◆ **WHAT YOU HAVE TO DO**: Below are lines of data; restate word for word those running from the line containing "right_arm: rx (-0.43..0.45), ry" to the line containing "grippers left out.", inclusive, and no others.

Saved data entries

⟨

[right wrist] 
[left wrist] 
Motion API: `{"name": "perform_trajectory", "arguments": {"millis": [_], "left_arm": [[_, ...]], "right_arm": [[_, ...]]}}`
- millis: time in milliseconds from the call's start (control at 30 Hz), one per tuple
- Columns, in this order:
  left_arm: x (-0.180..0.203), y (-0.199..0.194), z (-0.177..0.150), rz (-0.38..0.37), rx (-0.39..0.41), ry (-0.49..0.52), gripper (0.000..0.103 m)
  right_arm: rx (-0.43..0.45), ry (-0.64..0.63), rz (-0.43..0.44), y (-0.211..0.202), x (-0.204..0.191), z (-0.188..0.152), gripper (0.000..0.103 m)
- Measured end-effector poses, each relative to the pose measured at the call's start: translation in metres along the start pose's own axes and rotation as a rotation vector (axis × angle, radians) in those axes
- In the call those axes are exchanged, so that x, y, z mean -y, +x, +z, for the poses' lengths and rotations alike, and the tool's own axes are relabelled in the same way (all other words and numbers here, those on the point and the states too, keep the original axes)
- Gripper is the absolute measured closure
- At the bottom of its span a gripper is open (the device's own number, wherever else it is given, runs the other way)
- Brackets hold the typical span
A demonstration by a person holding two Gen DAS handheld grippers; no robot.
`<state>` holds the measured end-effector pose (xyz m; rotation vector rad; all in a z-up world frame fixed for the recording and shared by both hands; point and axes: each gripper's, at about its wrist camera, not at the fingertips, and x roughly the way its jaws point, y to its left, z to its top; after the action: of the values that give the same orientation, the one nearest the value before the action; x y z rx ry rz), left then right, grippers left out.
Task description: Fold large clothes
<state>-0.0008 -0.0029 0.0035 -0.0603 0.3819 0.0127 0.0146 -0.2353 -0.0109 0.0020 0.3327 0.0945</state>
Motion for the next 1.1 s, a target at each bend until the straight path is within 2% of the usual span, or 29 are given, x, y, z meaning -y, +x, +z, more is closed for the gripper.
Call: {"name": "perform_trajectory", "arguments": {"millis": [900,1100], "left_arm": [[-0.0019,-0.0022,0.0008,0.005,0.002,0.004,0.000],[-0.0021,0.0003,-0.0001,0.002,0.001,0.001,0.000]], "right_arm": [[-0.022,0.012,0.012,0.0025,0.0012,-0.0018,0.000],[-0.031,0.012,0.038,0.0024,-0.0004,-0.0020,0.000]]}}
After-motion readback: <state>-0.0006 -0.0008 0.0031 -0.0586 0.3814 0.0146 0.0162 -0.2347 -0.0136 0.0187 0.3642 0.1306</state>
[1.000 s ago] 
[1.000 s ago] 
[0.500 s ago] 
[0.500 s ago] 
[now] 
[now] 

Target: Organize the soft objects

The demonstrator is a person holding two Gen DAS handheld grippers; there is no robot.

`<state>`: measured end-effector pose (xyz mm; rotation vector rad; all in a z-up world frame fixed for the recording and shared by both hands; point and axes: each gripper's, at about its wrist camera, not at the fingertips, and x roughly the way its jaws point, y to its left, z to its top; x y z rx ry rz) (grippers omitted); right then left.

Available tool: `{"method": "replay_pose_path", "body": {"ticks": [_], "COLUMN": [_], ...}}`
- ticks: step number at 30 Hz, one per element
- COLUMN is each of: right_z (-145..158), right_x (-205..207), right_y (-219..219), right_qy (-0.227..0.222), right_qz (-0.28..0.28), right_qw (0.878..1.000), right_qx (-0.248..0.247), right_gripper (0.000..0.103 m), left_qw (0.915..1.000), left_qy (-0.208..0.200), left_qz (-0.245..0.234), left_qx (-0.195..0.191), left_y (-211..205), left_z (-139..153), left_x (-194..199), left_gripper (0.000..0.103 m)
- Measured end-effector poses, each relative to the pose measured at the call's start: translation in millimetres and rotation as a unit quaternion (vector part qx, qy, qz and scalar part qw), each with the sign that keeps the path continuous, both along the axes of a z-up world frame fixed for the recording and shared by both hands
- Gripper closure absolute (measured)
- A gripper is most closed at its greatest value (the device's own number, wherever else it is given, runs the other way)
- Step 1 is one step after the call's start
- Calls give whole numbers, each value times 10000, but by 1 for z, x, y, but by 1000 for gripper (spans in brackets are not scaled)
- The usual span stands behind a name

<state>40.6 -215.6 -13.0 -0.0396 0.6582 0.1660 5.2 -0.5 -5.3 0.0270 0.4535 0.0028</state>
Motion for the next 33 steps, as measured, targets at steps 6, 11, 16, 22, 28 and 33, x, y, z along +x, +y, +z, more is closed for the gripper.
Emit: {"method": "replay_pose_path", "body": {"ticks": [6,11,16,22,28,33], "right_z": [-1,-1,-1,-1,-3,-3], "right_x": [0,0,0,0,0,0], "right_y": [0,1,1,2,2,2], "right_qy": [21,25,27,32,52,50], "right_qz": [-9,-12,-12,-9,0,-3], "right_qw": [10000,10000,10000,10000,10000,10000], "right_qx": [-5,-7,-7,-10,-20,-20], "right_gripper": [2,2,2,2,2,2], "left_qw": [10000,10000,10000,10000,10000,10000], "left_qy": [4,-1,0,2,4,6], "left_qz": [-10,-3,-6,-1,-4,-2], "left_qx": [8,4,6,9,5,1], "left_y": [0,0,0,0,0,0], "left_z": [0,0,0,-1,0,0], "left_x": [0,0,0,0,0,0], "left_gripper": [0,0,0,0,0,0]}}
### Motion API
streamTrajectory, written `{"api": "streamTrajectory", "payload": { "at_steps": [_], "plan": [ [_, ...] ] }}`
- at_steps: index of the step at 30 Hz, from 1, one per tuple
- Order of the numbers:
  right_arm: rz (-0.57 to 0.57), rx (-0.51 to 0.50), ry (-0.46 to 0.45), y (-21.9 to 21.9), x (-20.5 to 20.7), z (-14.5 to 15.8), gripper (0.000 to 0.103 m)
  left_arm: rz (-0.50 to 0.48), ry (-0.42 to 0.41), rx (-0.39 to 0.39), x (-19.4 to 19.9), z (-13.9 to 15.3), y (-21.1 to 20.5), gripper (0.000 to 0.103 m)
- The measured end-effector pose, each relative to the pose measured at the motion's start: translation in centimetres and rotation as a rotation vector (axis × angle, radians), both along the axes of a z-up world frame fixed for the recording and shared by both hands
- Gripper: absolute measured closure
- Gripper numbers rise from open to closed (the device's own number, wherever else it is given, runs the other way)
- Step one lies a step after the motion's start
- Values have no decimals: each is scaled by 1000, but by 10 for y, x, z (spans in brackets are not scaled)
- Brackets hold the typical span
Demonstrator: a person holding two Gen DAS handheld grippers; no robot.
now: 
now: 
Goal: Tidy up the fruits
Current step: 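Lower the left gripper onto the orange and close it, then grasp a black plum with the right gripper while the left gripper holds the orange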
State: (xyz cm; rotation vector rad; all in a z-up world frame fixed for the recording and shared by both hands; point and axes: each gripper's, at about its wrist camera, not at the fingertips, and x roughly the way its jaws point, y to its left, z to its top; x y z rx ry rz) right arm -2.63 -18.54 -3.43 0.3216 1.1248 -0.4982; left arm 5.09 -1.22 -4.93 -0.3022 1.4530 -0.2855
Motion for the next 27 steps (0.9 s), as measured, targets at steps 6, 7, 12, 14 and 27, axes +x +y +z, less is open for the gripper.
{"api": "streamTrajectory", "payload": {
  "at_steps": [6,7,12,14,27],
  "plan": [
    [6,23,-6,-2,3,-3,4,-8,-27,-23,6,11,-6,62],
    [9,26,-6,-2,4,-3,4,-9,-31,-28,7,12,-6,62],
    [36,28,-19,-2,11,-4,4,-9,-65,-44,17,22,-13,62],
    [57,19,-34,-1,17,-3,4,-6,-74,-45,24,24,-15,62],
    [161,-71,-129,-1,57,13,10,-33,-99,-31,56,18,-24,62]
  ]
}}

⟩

◆ **ANSWER TO THE PROBLEM**:
  right_arm: rx (-0.43..0.45), ry (-0.64..0.63), rz (-0.43..0.44), y (-0.211..0.202), x (-0.204..0.191), z (-0.188..0.152), gripper (0.000..0.103 m)
- Measured end-effector poses, each relative to the pose measured at the call's start: translation in metres along the start pose's own axes and rotation as a rotation vector (axis × angle, radians) in those axes
- In the call those axes are exchanged, so that x, y, z mean -y, +x, +z, for the poses' lengths and rotations alike, and the tool's own axes are relabelled in the same way (all other words and numbers here, those on the point and the states too, keep the original axes)
- Gripper is the absolute measured closure
- At the bottom of its span a gripper is open (the device's own number, wherever else it is given, runs the other way)
- Brackets hold the typical span
A demonstration by a person holding two Gen DAS handheld grippers; no robot.
`<state>` holds the measured end-effector pose (xyz m; rotation vector rad; all in a z-up world frame fixed for the recording and shared by both hands; point and axes: each gripper's, at about its wrist camera, not at the fingertips, and x roughly the way its jaws point, y to its left, z to its top; after the action: of the values that give the same orientation, the one nearest the value before the action; x y z rx ry rz), left then right, grippers left out.

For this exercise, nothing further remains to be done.